I did not have Trump killing the Fortran 77 compiler industry on my bingo card.

(The F77 compiler industry is entirely subsidised by the DOE, because they have a codebase written in F77 that, by law, cannot be modified unless its revalidated. It can be revalidated only by modelling a nuclear bomb exploding then actually exploding one and seeing whether they are the same. They would love to move it to F90 or newer but can't as long as the test-ban treaty is in effect.)

@david_chisnall cannot be validated against the output of the F77 tool chain?
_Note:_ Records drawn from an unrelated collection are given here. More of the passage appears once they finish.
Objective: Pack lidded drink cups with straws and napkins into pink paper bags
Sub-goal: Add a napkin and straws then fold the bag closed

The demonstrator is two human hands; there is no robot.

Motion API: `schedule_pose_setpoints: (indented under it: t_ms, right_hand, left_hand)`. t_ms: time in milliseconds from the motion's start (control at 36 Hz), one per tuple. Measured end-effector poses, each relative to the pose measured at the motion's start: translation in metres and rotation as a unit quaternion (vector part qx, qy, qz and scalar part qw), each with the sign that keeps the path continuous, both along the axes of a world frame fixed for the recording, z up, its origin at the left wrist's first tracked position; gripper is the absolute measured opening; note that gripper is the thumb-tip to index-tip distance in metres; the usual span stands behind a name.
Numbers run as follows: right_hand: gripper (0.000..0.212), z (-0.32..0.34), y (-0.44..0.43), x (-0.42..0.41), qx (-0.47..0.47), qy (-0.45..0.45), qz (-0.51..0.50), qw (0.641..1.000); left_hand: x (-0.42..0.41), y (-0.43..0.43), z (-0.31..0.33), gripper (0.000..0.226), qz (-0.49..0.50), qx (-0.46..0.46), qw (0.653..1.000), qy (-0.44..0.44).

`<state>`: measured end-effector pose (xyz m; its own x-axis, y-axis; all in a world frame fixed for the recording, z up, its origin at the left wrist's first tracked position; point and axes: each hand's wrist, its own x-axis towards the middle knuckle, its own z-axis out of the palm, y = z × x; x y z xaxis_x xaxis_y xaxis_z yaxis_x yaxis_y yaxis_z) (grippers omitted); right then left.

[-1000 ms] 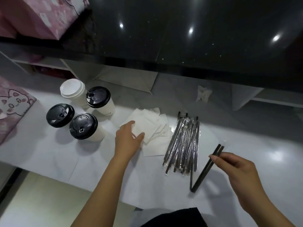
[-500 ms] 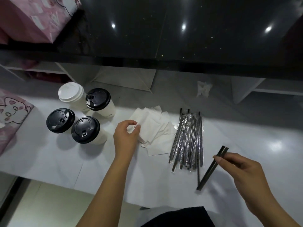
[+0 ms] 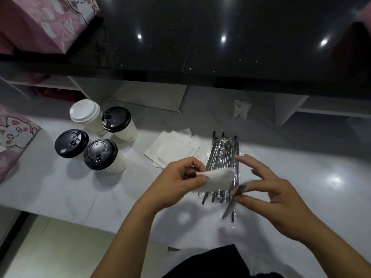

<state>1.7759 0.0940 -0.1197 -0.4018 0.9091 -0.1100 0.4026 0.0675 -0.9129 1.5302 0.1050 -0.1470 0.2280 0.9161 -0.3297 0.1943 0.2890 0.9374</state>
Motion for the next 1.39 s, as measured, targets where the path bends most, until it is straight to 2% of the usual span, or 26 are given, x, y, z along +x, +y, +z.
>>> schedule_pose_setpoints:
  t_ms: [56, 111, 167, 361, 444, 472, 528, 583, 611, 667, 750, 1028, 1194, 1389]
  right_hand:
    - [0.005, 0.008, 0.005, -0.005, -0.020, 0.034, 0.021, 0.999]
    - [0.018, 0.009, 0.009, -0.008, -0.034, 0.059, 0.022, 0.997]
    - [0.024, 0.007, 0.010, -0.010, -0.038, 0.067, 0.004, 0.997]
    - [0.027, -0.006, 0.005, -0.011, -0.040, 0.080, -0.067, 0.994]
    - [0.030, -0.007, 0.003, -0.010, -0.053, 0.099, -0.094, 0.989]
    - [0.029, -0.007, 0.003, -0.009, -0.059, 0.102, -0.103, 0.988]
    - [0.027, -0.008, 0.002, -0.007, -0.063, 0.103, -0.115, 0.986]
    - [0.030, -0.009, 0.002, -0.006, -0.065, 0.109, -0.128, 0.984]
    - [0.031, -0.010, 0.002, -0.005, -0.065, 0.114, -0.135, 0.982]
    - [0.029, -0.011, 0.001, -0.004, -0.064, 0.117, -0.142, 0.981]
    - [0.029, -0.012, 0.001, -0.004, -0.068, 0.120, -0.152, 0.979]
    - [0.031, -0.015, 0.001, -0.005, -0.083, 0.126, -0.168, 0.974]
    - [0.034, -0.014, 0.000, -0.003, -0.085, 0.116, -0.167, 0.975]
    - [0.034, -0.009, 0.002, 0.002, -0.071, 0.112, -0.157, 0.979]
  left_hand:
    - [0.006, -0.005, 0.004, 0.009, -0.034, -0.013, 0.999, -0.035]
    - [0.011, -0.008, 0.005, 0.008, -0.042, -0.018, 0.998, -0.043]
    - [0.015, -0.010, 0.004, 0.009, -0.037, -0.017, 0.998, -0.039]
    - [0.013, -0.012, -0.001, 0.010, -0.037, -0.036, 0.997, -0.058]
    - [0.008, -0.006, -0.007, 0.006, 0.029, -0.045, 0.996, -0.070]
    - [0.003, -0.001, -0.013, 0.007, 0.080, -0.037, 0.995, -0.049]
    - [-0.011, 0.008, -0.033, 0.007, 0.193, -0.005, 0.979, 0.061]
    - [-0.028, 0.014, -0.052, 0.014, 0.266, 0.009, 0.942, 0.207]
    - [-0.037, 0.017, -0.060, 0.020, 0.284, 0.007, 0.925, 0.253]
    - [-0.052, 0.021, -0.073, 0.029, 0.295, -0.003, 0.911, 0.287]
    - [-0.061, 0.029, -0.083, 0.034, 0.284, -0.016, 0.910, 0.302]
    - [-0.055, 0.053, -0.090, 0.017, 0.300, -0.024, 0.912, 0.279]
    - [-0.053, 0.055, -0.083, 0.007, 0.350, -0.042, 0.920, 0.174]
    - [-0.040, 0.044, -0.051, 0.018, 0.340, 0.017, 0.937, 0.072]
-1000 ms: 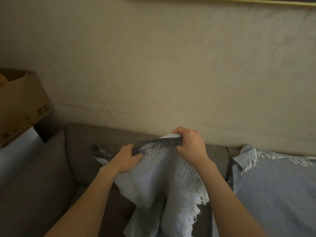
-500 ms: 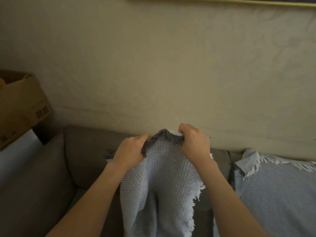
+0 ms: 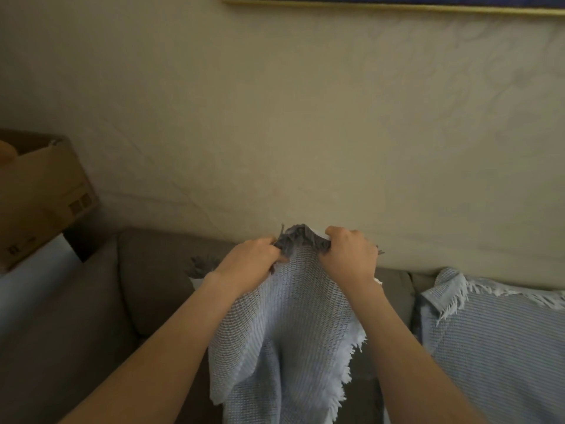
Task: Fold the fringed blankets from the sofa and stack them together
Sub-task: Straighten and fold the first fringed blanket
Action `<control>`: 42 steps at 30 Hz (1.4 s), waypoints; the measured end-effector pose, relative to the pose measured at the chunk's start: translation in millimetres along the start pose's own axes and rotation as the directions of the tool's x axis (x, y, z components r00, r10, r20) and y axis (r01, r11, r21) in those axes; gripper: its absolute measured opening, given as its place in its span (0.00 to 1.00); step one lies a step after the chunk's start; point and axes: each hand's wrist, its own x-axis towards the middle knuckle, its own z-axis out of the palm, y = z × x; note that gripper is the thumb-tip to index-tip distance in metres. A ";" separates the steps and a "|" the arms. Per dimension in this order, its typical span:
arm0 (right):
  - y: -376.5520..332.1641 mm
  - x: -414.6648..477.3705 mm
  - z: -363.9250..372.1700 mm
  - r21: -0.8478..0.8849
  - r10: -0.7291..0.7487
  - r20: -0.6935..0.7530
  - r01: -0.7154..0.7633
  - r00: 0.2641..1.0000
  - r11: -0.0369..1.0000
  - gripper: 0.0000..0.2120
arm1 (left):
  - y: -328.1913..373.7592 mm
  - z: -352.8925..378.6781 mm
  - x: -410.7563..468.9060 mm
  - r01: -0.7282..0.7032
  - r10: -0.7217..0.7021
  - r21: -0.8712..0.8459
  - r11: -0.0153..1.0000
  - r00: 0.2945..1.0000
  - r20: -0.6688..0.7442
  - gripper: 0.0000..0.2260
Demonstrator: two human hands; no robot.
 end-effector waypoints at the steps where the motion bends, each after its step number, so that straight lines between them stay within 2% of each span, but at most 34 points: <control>1: 1.5 -0.7 0.1 0.001 -0.001 -0.003 0.001 1.000 1.000 0.22 | 2.3 -2.4 0.8 0.017 -0.018 0.013 1.000 0.999 0.048 0.09; 5: 10.3 -5.6 -0.4 -0.028 -0.063 0.020 0.064 0.998 0.998 0.21 | 7.7 -5.1 0.5 0.105 -0.100 -0.032 0.994 0.987 0.123 0.10; 8: 14.6 -9.3 -1.5 -0.032 -0.124 0.025 0.124 0.992 0.992 0.23 | 12.7 -4.8 -0.9 0.211 -0.199 -0.160 0.964 0.976 0.092 0.13; 11: 18.9 -13.1 -1.5 -0.014 -0.151 0.007 0.152 0.988 0.988 0.26 | 24.8 -13.2 3.1 0.327 -0.333 -0.325 0.887 0.942 0.037 0.12; 14: 20.7 -18.8 -2.8 0.033 -0.180 -0.002 0.180 0.984 0.983 0.22 | 33.6 -23.3 9.9 0.377 -0.393 -0.410 0.830 0.918 0.050 0.15; 16: 18.8 -21.6 -3.3 0.087 -0.197 0.000 0.196 0.980 0.977 0.17 | 31.6 -28.3 14.5 0.404 -0.427 -0.439 0.802 0.903 0.051 0.12; 18: 28.4 -29.2 -9.9 0.151 -0.247 0.006 0.243 0.969 0.958 0.11 | 43.3 -34.5 18.3 0.414 -0.467 -0.478 0.775 0.884 0.010 0.11; 20: 31.3 -34.2 -9.5 0.218 -0.342 -0.011 0.336 0.939 0.916 0.09 | 46.2 -41.1 20.9 0.426 -0.530 -0.513 0.745 0.846 -0.067 0.10; 23: 32.3 -48.1 -8.2 0.364 -0.412 -0.035 0.395 0.911 0.843 0.20 | 49.2 -51.3 23.5 0.437 -0.616 -0.559 0.705 0.767 -0.177 0.10; 26: 31.8 -55.0 -8.0 0.307 -0.403 -0.101 0.414 0.910 0.857 0.19 | 48.2 -61.2 24.6 0.477 -0.669 -0.529 0.702 0.697 -0.259 0.15; 29: 23.7 -51.0 -9.5 0.224 -0.413 -0.032 0.409 0.910 0.885 0.14 | 51.7 -66.9 23.1 0.504 -0.701 -0.514 0.694 0.636 -0.323 0.18; 31: 14.9 -51.7 -9.4 0.295 -0.423 -0.029 0.412 0.906 0.862 0.11 | 54.7 -67.4 21.9 0.515 -0.733 -0.546 0.662 0.598 -0.324 0.18; 35: 1.6 -59.9 -11.8 0.465 -0.394 -0.058 0.374 0.917 0.802 0.16 | 54.9 -67.5 20.2 0.502 -0.756 -0.593 0.629 0.574 -0.316 0.19; 37: -3.2 -65.9 -14.5 0.490 -0.353 -0.023 0.318 0.936 0.812 0.22 | 55.4 -68.2 18.1 0.511 -0.767 -0.599 0.617 0.563 -0.309 0.18; 40: -14.3 -74.6 -22.7 0.419 -0.277 0.078 0.221 0.958 0.881 0.26 | 60.1 -70.9 15.5 0.529 -0.779 -0.604 0.597 0.561 -0.279 0.12; 42: -21.0 -78.1 -27.5 0.280 -0.241 0.158 0.190 0.958 0.941 0.28 | 60.6 -71.8 16.1 0.528 -0.787 -0.619 0.582 0.557 -0.264 0.07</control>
@zygoon @david_chisnall Agreed, OP’s assertion would indicate you can’t even do maintenance releases of F77 without “revalidating”. Generally frowned upon to add a nuclear explosion to your CI

EDIT: I’m not saying OP is wrong, it just seems really odd and I’d like to see a citation or something that explains it. Quick google turned up nothing for me

@neilk @zygoon @david_chisnall
I'm curious as to how much of CI had even been published on as a concept at the time the USA last conducted a nuclear weapons test.

@llewelly @zygoon

Grady Booch proposes continuous integration in 1991
https://en.wikipedia.org/wiki/Continuous_integration#History

Last US nuclear test, 1992 https://en.wikipedia.org/wiki/List_of_United_States_nuclear_weapons_tests

Coincidence? That’s what they want you to think

Continuous integration - Wikipedia

@neilk @zygoon thank you. Interesting.